An essential complement to solid fuel combustion systems is a flue gas cleaning installation that removes particulates and acidic gaseous residues. The Polish patent PL242272, disclosing a “Method for environmentally friendly heat recovery from flue gases discharged into the environment, especially from combustion chambers” [
37], presents a wet flue gas cleaning technology (enabling removal of ash and acid compounds), integrated with the recovery and utilization of heat from cooled exhaust gases.
3. Conceptual Design of an Emission Reduction Installation for Coal Mines
3.1. Concept and System Configuration
Fuel-combustion installations such as heating plants, combined heat and power units or industrial boilers often operate below their nominal thermal capacity. Reduced-parameter operation or the use of steam-reducing stations leads to thermal losses, while significant amounts of low-temperature waste heat (e.g., from flue gases or mine water) frequently remain unused. The proposed installation combines VAM utilization with conventional boiler operation.

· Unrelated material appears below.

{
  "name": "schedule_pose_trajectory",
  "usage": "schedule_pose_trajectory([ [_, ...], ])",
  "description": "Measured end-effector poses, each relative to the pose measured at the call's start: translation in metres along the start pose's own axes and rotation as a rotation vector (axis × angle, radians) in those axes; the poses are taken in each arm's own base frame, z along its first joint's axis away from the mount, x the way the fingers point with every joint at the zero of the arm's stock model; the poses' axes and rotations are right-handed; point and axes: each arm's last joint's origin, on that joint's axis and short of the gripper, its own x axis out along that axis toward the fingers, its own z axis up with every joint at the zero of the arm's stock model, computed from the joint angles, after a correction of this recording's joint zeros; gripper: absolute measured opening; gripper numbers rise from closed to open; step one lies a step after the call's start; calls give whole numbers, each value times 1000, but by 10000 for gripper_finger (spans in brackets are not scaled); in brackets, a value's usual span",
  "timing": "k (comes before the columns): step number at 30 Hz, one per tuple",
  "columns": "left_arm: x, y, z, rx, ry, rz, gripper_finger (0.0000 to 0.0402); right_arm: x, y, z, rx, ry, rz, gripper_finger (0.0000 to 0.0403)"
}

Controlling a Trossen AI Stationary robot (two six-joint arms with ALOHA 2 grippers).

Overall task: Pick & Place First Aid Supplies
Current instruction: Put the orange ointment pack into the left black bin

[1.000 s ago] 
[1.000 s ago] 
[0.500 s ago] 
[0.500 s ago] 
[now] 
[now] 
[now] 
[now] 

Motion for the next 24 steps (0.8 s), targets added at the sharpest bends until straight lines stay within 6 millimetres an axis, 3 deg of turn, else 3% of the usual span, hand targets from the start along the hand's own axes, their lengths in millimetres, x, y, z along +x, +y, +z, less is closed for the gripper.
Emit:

In the considered system, a grate-fired steam boiler combusts hard coal as the primary fuel, with the option of co-firing mine gas and/or a flotation-concentrate suspension supplied through a multi-fuel burner. Combustion air is drawn from above the mine ventilation shaft and contains approximately 0.6% methane, elevated humidity, and a temperature of around 30 °C. Prior to entering the combustion chamber, this air stream is preheated in water heaters utilizing thermal energy recovered from flue-gas cooling in the downstream cleaning system, where the gases are cooled below the dew point. The recovered heat can also support evaporator stations used for mine-water desalination. The superheated steam produced in the boiler [
38,
39,
40] is expanded in a back-pressure turbine [
41,
42] driving an electrical generator, while extraction steam (6 bar) and back-pressure steam (3 bar) supply the multi-stage evaporator system.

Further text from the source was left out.